Instructions for the task: Filter the entries, keeping every line with the word "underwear".

The data:
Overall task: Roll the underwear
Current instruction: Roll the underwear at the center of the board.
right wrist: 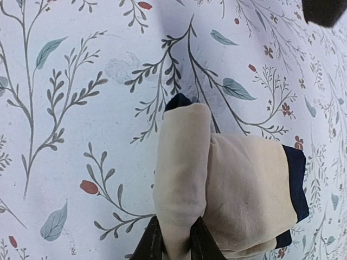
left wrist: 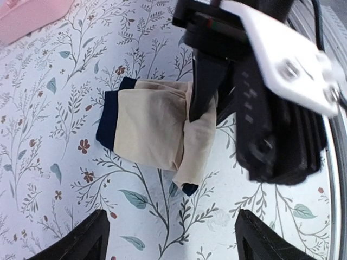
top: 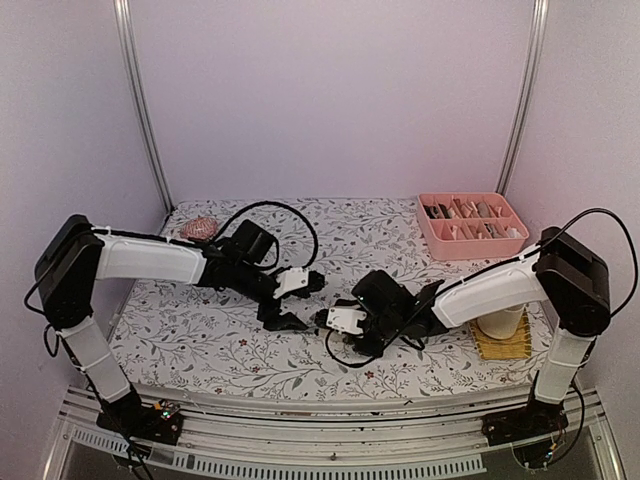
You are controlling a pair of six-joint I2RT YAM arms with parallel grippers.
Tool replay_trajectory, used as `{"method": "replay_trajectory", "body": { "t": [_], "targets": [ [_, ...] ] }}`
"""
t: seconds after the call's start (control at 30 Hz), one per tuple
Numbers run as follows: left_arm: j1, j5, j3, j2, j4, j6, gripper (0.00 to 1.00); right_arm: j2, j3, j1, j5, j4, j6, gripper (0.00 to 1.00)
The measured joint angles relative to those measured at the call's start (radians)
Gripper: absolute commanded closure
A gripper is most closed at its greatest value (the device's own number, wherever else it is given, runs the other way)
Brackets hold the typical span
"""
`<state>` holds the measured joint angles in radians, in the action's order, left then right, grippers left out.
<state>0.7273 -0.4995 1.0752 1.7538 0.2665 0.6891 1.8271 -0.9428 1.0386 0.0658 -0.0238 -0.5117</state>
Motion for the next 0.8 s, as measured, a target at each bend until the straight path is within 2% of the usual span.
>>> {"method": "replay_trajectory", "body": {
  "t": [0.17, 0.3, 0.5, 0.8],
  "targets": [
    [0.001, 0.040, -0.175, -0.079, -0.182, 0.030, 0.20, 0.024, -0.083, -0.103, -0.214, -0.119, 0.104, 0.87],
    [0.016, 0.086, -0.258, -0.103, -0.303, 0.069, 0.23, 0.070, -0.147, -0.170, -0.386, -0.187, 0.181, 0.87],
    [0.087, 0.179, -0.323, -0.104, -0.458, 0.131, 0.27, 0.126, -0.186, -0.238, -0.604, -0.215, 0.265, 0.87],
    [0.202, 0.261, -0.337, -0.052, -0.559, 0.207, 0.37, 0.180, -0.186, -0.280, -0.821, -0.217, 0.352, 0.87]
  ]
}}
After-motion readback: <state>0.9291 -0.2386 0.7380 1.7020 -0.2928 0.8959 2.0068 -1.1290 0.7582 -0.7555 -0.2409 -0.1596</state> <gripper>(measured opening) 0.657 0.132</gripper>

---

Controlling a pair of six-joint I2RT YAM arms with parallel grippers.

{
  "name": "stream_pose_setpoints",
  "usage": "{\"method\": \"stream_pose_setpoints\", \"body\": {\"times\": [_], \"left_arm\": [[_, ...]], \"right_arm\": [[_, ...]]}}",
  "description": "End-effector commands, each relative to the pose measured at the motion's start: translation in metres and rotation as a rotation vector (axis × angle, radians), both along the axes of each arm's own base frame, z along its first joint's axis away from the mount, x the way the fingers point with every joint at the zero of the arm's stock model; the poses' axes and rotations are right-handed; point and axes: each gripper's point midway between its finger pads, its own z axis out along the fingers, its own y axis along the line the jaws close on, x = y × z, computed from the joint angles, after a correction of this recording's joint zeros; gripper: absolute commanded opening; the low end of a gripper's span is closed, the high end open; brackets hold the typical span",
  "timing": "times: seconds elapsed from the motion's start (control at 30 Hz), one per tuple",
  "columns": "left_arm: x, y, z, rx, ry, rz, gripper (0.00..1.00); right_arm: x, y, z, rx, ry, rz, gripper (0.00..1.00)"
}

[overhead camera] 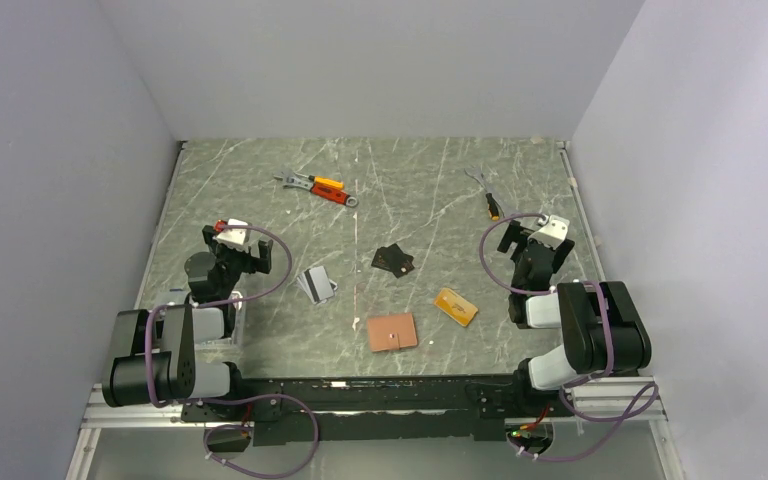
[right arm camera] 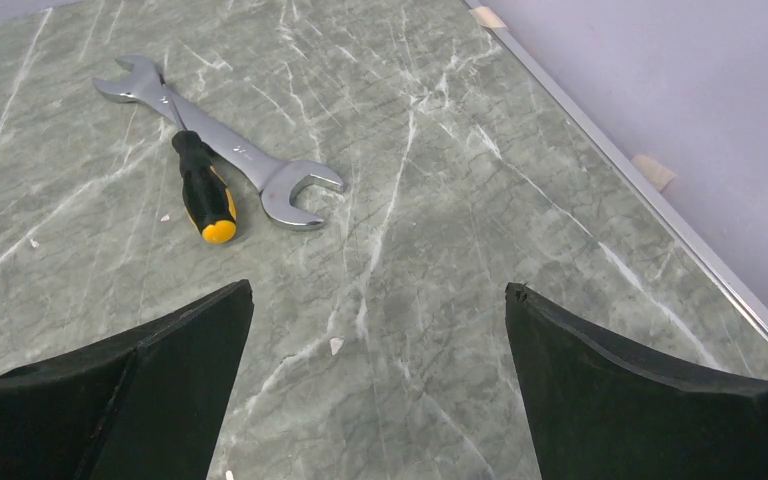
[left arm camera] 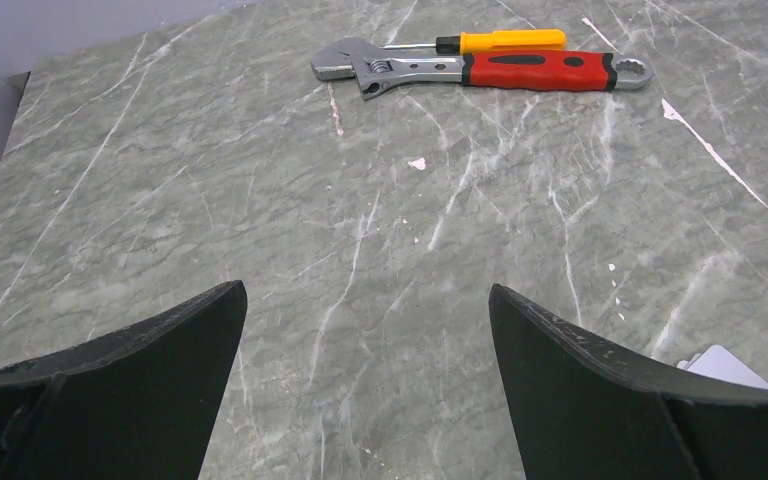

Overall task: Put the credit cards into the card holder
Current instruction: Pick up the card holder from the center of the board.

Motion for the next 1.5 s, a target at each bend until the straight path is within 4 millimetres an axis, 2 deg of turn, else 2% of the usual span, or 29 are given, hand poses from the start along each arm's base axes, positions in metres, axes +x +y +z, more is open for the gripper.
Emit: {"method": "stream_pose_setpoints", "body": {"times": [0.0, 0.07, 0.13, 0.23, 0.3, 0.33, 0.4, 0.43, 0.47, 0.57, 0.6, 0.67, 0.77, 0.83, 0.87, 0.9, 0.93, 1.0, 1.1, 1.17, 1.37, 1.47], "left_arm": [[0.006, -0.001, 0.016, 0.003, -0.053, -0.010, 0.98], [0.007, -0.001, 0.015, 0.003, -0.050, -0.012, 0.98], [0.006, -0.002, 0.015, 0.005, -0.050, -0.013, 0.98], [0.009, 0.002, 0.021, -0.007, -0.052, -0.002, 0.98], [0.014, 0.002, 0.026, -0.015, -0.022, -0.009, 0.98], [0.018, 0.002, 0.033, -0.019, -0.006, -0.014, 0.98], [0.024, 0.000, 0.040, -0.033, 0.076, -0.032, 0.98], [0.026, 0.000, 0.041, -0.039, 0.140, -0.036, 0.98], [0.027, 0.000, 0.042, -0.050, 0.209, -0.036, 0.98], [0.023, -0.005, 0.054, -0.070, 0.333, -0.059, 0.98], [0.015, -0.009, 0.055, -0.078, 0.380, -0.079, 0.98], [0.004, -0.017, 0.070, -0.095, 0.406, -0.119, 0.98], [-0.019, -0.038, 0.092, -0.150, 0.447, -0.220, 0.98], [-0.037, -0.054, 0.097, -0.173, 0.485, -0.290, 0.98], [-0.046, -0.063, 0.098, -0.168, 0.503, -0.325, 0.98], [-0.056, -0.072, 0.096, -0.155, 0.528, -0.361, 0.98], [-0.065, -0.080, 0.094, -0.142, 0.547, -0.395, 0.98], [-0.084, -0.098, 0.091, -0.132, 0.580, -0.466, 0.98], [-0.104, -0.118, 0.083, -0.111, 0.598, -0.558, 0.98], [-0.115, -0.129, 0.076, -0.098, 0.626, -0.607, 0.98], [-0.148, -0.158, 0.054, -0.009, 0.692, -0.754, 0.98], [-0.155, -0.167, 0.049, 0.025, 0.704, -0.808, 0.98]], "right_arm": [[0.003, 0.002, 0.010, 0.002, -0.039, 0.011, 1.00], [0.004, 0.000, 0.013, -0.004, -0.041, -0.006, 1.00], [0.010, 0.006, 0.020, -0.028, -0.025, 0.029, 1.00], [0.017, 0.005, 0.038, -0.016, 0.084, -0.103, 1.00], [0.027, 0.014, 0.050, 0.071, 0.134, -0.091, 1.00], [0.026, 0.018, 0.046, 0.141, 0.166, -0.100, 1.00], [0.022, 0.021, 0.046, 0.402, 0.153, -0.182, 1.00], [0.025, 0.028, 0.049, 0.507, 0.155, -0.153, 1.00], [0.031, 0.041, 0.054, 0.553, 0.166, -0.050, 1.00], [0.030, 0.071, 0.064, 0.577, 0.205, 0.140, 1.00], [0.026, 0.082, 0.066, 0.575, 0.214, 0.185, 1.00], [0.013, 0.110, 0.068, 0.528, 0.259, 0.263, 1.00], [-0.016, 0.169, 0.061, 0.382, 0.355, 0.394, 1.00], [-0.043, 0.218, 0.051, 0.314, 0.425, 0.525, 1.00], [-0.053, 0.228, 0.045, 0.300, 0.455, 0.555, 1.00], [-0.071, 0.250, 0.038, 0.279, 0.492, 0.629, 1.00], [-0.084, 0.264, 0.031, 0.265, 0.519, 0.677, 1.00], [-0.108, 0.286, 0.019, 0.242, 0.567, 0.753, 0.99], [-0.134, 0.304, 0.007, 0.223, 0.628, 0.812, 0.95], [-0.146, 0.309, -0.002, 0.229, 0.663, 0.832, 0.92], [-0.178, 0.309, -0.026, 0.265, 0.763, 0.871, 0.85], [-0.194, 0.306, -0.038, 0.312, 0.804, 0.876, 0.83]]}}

Output of the exercise:
Overall task: Roll the underwear
Current instruction: Roll the underwear at the center of the board.

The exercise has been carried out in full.